だが、それでも夕映は強い覚悟でそれを望むと言ったのだ。ギガントもそこまで言うのであればと思い、それでよいと夕映に言ったのだ。

 

 

「ならば訂正しよう、三つ、彼女が魔法で問題を起こした時、魔法使いのルールにより裁いてもらう。これでどうかね?」

 

「それだけではないです! 四つ目も変更してください!!」

 

 

 三つ目は夕映自信が罪に問われるかどうかの規則だ。だが四つ目の同じようにギガントも罪に問われるという規則を変更していない。そこに夕映はツッコんだのである。しかし、ギガントはそれを変更する気はなかった。それが魔法を教えたギガントの責任でもあるからだ。

 

 

「それは出来ない。ワシが教えたのなら、教えたワシも責任を問われるべきだからだ」

 

「そ、そんなこと……」

 

 

 それが大人の責任。教えるものの責任だとギガントは言った。だから夕映もそれ以上言えなかった。それが大人のルールであり、当然のことだったからだ。しかしギガントはそこで学園長の方に目を向けた。それに気がついた学園長も、ギガントに目だけを向けた。それはアイコンタクト。三つ目は先ほど述べたように頼むという意味だった。それを察した学園長は、静かに頷いていた。

 

 

「そうだな、魔法を知ったのは綾瀬君だけではなかったね。
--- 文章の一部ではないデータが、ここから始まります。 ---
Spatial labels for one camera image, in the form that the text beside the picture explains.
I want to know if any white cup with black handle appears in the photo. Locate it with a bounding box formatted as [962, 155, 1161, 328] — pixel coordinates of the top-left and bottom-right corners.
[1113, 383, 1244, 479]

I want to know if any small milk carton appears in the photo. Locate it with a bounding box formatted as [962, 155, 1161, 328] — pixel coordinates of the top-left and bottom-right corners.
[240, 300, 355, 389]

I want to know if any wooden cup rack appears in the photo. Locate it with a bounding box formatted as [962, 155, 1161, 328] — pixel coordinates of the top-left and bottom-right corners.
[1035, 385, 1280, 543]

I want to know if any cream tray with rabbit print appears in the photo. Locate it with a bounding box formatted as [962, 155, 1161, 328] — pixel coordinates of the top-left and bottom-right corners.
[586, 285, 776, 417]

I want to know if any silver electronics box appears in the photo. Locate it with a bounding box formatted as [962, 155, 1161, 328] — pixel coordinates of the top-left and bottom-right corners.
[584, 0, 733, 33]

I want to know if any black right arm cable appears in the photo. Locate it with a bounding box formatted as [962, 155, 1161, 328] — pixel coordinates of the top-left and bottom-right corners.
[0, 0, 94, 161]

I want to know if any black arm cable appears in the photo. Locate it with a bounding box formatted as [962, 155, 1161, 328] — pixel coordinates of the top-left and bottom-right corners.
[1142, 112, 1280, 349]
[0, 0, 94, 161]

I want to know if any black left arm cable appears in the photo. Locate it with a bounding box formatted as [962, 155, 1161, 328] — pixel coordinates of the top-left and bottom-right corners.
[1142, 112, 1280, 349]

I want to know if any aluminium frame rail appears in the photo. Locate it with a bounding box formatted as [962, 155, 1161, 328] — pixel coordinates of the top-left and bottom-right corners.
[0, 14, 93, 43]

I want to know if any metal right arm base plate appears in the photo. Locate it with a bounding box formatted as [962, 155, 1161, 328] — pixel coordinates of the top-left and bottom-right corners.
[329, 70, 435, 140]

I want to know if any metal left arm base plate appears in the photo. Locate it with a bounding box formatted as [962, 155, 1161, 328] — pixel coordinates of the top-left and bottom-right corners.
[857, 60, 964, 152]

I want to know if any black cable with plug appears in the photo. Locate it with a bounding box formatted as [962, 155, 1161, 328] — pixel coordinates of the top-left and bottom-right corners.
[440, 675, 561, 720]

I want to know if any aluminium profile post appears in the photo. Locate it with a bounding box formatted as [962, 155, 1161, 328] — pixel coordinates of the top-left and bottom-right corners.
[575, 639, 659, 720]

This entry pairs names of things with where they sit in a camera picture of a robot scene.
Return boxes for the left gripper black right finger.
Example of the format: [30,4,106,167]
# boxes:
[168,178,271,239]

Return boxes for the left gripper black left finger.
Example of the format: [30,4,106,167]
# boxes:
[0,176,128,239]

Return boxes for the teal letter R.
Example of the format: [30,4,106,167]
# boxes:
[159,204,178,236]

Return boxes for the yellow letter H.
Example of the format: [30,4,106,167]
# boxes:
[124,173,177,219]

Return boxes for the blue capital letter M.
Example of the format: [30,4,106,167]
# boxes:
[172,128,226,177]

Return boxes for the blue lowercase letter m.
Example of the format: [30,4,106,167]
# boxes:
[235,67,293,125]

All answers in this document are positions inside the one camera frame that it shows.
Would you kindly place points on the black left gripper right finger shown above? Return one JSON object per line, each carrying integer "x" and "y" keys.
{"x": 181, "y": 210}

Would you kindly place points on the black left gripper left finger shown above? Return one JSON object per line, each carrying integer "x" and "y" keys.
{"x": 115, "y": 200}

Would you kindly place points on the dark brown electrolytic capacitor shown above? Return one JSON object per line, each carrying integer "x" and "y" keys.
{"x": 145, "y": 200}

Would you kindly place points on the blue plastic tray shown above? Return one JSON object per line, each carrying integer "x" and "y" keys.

そこの宮崎君?」

 

「え? は、はい!」

 

 

 そうだ、先ほど夕映の話を聞き、ここでも話を聞いていたのどかも、魔法を知ってしまったのだ。だからギガントは、のどかも面倒を見ようと考えたのだ。そこで突然呼ばれたのどかは、ゆっくりとギガントの下へ歩いてきたのだ。

 

 

「宮崎君、君も望むなら魔法を教えよう。無論先ほど述べた規則にはしたがってもらうことになるがね」

 

「そ、それは……」

 

 

 そう言われるとのどかは少し困っていた。あの規則を守ることが条件なら、何かあった時自分で罪を償うことになる。だが、それは人として当たり前のことだ。

 

 それにのどかはネギが好きで、ネギが魔法使いならば、自分もそうでありたいと考えていた。だから、その条件を飲んで魔法使いになる道を選んだ。ただ、感情に任せた、その場しのぎの答えではない。はっきりと自分の強い意志で、そうなりたいと考えたのだ。

 

 

「……私も……魔法を習いたいです……!」

 

「そうか、では近右衛門殿。宮崎君の方も、許可をお願いできますかな?」

 

「……よいじゃろう。許可しよう」

 

 

 こうして夕映とのどかは、魔法使いとなれる許可を学園長から貰った。そしてギガントから魔法を教えてもらうことになったのだ。そこで、本来なら喜びたいはずの夕映は、少しモヤモヤした気分だった。

 

 そこでその話を聞いていたネギも、同じ気持ちであった。それはまだ、二人が若いからであり、大きくなればおのずとわかることなのである。だが、今はまだ、そのことがわからないのだった。

 

 

「綾瀬君、そこまで気にすることはないよ。なぜなら君がしっかりと規則を守ってくれればよいだけなのだからね」

 

「そ、そうですね……。わかりました!絶対にその規則を守ってみせます!」

 

 

 ギガントは先ほどの話を気にしすぎている夕映に、そう語りかけた。そしてその話を聞いた夕映も、うじうじ悩んでないで規則を守ればよいと考えたようだ。そこではっきりと規則を守ることを、ギガントに誓ったのである。また、のどかも同じように、心の中でそう誓っていたのだ。そこで同じように悩むネギに、ギガントは話しかけたのだ。

 

 

「ネギ君も気にしないでほしい。君はこれから彼女たちの兄弟子となるのだ、そんな暗い顔では彼女たちに申し訳ないだろう?」

 

「……そうですね。お師匠さまがそう決めたのであれば、僕は何も言いません」

 

「そう言ってくれると助かるよ」

 

 

 ネギはギガントがそう言うのであれば、悩むことはないと考えたようだ。そしてギガントはネギの言葉に、微笑みかけて答えていた。そこで夕映とのどかがギガントの近くへ来て、改まって姿勢を整えて立っていた。

 

 

「ギガントさん、いえ、師匠! 今日からよろしくおねがいします!」

 

「よ、よろしくおねがいします!」

 

 

 そこへ元気よく師匠となったギガントへ挨拶する二人。ようやく元気を取り戻してくれたかとギガントは思っていた。また、その光景を学園長も、顔を緩ませ優しい眼差しで眺めていた。ネギも同様に、微笑みながら夕映とのどかを見ていたのだ。

 

 そしてもう二度と魔法バレが無い様に、ネギは兄に注意しようと考えたのだ。それと同様にギガントも、カギに魔法がバレないように言いつけようと思っていた。学園長も、当然同じであった。

 

 そう三人が考えている中で、いつもの調子を取り戻した夕映とのどかは、仲良く魔法を知れることを喜び、互いによかったと言い合い抱き合っていた。まさにその光景は親友同士であった。

 

 ……その後三人から魔法バラすなと注意されて、機嫌を悪くするカギが居たのである。